Ah, ces recrues. Il se surprend parfois à songer, alors qu’il marche entre les rangs des cadets qui s’exercent, à ses propres années ici, à la Caserne de Flamme. C’était il y a fort longtemps, presque vingt ans à présent. Il se souvient d’oh combien il pouvait avoir la flemme de bosser certains jours et qu’il se serait volontiers caché des instructeurs qui se promenaient comme il le fait aujourd’hui entre les rangs des apprentis pour les corriger et veiller à leur sécurité. Il en esquisse même un petit sourire en ce début d’après-midi automnal.
Il y a de quoi sourire lorsqu’on réalise que ces vingt années n’auront pas su corriger sa tendance à se laisser distraire par des choses plus intéressantes que des exercices au sol. Comme ce dragon qui les survole et qui lui évoque quelques souvenirs d’une époque révolue. Cela pouvait-il ? Mais une question le rappelle à l’ordre et il retient un soupir avant d’aider le cadet avec un sourire plaqué aux lèvres. Moins sincère celui-là peut-être. Poli, on va dire. Le masque qu’il affiche tous les jours avec ses cadets qui ne devraient pas avoir à payer pour ses erreurs personnelles et les conséquences de celles-ci sur son moral.

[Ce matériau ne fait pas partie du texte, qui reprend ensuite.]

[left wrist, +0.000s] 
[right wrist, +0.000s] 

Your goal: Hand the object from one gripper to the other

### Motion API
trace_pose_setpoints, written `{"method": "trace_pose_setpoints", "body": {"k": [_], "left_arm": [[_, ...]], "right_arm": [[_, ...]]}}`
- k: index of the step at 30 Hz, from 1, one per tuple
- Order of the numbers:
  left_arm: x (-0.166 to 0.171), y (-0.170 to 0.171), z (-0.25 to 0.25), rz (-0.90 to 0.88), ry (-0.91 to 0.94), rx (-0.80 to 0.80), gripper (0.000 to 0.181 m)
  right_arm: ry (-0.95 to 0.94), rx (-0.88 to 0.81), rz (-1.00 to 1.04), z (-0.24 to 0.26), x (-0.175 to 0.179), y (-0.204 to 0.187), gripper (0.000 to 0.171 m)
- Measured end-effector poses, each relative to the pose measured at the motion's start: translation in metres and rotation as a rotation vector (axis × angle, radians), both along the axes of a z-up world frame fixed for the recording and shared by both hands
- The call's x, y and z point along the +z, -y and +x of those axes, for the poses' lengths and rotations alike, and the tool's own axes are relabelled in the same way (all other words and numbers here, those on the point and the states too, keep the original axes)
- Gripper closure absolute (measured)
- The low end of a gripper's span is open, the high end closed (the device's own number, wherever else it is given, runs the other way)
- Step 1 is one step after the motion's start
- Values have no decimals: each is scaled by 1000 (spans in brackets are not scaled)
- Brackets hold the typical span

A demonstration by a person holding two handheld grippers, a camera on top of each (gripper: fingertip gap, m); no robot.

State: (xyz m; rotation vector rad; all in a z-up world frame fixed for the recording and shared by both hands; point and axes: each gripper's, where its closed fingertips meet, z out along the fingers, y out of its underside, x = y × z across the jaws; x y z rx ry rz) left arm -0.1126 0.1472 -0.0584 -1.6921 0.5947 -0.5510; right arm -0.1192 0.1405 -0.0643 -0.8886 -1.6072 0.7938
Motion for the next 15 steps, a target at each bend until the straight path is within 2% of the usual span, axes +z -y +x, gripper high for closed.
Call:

Il finira par s’éloigner quelques peu du groupe pour en avoir une vue d’ensemble en leur annonçant le prochain exercice. Des plaintes contenues le replongent à demi dans ses souvenirs. Oh qu’il les comprend. Il ne leur dira qu’à la toute fin de leur formation – peut-être – mais il ne peut que les comprendre si bien qu’il laisse passer cette réaction cette fois. Ils apprendront forcément, un jour, à ne pas rouspéter aux ordres…
Distrait à la fois par ses élèves et ses propres pensées virevoltantes au gré de la brise, il ne remarque pas que la dragonne ne vole plus au-dessus d’eux. Ne porte pas attention au fait qu’elle se soit posée, ni même à qui pourrait être son chevaucheur. Il a d’autres chats à fouetter, certainement. Quand il aperçoit Anaëlle du coin de l’œil cependant il fige une demie seconde avant de porter son regard sur elle pour l’observer franchement, un sourire amical étirant ses lèvres dès qu’il la reconnait, c’est-à-dire plutôt rapidement. Comme s’il pourrait oublier une connaissance de longue date, surtout capitaine !
«
Anaëlle ! Quelle surprise ! » Il lui fait signe d’attendre un instant, se tournant vers les cadets pour leur annoncer le prochain exercice avant de s’éloigner un peu plus encore pour pouvoir discuter tranquillement avec Anaëlle sans que les jeunes – ils sont tous si jeunes ces cadets ! – puissent les entendre. «
Je ne suis pas trop à plaindre ma foi. » Il évite un peu la question. Ça reste délicat pour lui de répondre à ce genre de question, et Anaëlle n’est pas vraiment ce qu’il qualifierait d’amie proche. Ils se connaissent bien pour avoir fait leur scolarité dans les mêmes années, pour s’être côtoyés depuis à l’occasion pour les grands événements… Mais il n’a pas avec elle le genre de relation qu’il a avec Rackham.
«
Je suis posté ici au moins pour cette année, oui. J’en oublie presque parfois ce que c’est que de voler, mais ça me permet de gagner mon pain. » Il a un petit rire. Un peu faux, un peu vide, mais il tente de sauver les apparences. «
Et toi ? Comment vas-tu ? Que fais-tu ici ? »
Il garde un œil sur les cadets en discutant. Leur entraînement tire à sa fin et bientôt il les renverra ce qui leur permettra de vaquer à leurs autres occupations et libérera Bertin pour se concentrer uniquement sur Anaëlle, du moins si elle a un peu de temps devant elle. Il serait heureux d’avoir quelques nouvelles fraiches du monde dont il se sent tout de même un peu coupé, ces derniers temps. Sans doute par sa faute, par son manque d’envie de se retrouver en société, mais il faut dire que le poids des regards est lourd à porter et qu’il ne s’en sent pas toujours ni l’envie ni la force. Cela viendra certainement, mais aujourd’hui Anaëlle arrive à point et son attitude décontractée où il ne sent guère de jugement fait du bien à Bertin.
***
Un pansement sur une plaie trop vive. De bons mots, en toute amitié. De quoi redonner un peu d'espoir à Bertin, faire apparaître un peu plus de sourires dans son regard. De quoi l'aider, en somme, à remonter encore un peu la pente, petit à petit. Des retrouvailles qui tombent à point, quoi.